*** Provided material Section Begins ***

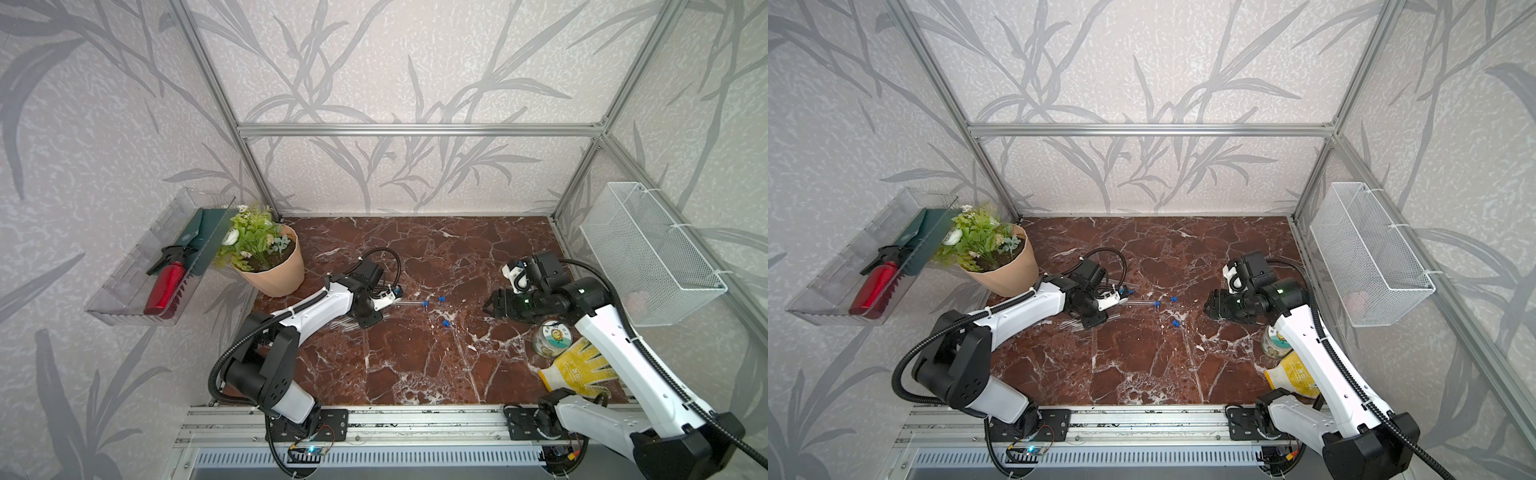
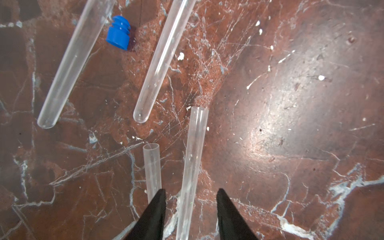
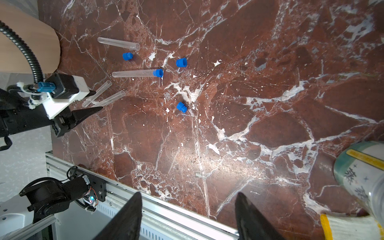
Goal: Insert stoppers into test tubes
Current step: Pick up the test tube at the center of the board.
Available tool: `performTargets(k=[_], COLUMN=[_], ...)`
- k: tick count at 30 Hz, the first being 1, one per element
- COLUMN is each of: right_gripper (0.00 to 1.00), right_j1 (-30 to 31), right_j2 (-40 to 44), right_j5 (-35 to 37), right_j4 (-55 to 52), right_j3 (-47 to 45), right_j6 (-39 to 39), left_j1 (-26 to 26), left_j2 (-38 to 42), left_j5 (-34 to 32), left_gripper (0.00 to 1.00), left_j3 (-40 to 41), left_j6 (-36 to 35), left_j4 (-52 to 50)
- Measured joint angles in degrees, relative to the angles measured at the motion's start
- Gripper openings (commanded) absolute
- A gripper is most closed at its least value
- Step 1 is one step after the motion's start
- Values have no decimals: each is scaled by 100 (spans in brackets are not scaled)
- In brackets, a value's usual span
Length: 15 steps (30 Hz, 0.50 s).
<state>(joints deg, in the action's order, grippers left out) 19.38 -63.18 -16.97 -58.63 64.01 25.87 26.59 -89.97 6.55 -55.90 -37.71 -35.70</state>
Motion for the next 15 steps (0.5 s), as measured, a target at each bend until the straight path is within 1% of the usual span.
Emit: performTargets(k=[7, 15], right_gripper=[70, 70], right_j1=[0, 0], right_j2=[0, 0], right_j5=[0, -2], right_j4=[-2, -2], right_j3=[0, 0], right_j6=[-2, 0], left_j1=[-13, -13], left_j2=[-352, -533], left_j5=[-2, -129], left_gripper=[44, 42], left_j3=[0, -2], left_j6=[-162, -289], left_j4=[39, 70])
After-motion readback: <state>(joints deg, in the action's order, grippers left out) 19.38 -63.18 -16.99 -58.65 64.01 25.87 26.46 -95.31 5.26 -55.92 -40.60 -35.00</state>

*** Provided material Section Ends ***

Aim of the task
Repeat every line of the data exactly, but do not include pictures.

Your response
Goal: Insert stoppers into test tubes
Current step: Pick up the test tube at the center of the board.
Available tool: `performTargets(k=[_], COLUMN=[_], ...)`
- k: tick count at 30 Hz, the first being 1, one per element
- COLUMN is each of: right_gripper (0.00 to 1.00), right_j1 (-30 to 31), right_j2 (-40 to 44), right_j5 (-35 to 37), right_j4 (-55 to 52), right_j3 (-47 to 45), right_j6 (-39 to 39), left_j1 (-26 to 26), left_j2 (-38 to 42), left_j5 (-34 to 32), left_gripper (0.00 to 1.00), left_j3 (-40 to 41), left_j6 (-36 to 35), left_j4 (-52 to 50)
- Measured joint angles in degrees, relative to the angles measured at the motion's start
- Gripper openings (commanded) absolute
- A gripper is most closed at its least value
- Step 1 is one step after the motion's start
- Values have no decimals: each is scaled by 100 (spans in brackets are not scaled)
- In brackets, a value's usual span
Length: 15 steps (30 Hz, 0.50 s).
<state>(joints deg, in the action's order, grippers left out) 19.38 -63.18 -16.97 -58.63 64.01 25.87 26.59 -89.97 6.55 -55.90 -37.71 -35.70</state>
Motion for the next 15 steps (0.5 s), as measured, a target at each bend until the straight path is within 1% of the usual span.
Emit: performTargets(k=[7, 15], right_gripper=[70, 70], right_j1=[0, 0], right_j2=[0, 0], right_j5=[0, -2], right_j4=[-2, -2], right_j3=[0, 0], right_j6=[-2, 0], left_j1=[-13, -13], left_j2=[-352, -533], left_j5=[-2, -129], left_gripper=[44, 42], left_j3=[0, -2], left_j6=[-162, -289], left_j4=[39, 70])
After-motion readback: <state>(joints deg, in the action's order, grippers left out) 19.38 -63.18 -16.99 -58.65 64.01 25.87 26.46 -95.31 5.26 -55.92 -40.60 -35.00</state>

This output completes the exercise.